The situation as it stands is that the children are mostly all free lunch and racially there are zero Non-Hispanic White students. What does this have to do with anything? Well, the economic, social, and cultural stratification that exists in our system is being replicated here in my school. We work hard and yet I see information like this:
Go here for the full entry on contexts.org
What does this show? This shows that the tie between parental and student income in the United States is still serving to stratify affluent whites. Social mobility is not as possible here as it is elsewhere. And why? Well, why do our kindergarten teachers only have enough level appropriate books to give the children one take home book per week?

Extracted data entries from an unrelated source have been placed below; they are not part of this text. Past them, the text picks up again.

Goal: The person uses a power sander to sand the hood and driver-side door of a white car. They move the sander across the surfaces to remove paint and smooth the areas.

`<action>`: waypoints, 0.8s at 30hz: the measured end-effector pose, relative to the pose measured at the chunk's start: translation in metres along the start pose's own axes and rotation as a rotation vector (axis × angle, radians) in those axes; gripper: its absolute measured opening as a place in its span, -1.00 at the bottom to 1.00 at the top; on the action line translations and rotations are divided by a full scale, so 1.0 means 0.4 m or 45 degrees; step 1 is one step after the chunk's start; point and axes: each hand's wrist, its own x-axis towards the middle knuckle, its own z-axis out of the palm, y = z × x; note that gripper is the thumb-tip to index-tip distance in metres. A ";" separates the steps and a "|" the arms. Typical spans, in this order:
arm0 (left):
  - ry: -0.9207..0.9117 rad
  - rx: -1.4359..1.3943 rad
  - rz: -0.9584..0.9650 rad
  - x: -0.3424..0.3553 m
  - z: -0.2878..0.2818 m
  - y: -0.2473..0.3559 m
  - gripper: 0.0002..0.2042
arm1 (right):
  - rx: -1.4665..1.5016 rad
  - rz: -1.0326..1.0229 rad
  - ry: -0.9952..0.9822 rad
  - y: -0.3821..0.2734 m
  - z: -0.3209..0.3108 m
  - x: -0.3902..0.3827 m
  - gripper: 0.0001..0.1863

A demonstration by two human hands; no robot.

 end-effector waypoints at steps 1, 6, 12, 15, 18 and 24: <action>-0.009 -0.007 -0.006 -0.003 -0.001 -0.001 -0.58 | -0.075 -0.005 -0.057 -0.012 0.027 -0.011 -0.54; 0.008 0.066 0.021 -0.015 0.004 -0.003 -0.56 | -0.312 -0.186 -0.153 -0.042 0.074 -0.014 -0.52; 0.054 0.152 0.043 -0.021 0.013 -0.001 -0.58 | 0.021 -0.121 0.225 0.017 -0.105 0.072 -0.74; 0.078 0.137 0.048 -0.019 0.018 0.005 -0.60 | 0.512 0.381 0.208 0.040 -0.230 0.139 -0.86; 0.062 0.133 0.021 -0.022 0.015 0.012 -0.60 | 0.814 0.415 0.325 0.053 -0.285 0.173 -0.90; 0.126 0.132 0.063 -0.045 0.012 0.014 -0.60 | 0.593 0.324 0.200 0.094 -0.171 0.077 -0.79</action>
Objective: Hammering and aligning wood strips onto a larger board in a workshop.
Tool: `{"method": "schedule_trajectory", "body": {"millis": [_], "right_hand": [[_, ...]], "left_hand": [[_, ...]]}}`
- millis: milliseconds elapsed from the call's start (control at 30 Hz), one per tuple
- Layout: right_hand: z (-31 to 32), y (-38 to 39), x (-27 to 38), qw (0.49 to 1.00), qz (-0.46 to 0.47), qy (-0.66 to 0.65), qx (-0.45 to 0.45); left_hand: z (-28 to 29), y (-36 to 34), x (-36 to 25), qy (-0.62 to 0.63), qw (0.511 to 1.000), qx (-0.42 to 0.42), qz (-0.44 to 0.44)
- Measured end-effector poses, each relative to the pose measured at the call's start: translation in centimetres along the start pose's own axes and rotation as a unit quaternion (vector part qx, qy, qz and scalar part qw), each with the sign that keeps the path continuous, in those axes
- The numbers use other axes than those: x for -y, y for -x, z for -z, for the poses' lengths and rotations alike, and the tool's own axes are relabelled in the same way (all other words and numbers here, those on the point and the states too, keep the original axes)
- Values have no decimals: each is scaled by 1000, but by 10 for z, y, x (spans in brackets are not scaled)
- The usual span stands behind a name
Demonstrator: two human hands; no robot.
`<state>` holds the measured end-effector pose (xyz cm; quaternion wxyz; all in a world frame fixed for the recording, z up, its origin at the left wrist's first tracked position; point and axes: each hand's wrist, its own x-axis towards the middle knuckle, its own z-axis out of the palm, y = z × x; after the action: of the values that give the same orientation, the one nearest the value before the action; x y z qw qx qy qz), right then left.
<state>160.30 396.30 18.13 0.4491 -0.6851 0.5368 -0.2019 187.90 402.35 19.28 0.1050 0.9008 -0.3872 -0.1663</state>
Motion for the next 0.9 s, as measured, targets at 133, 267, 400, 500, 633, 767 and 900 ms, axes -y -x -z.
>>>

What happens when we challenge this data? Is this data telling us that social mobility is tied to parent income? Or is it telling us that students who currently have access to social mobility attend institutions where most parents are middle or upper class? If this is the case, then we have no excuse despite the challenges inherent in current federal and state policy.
But more than anything, this is not an excuse. We must continue to challenge these social mobility data. We must fight the replication of social stratification that exists because of the inherent de facto segregation in our schools spurred onward by district lines, voucher programs, tuition-tax credits, and charter schools. If we are mindful of the existence of these injustices and inequities than we must combat them with our own vigor and practice. I had a wonderful conversation with someone I admire very much a couple of days ago and was reminded that policy writers are not just the people in Albany or Washington D.C. Each rule and expectation is a policy that we ask ourselves and our students to be mindful of. What policies then can we begin examining now? After all, policy regime change comes from intertial forces with the top down AND the ground up.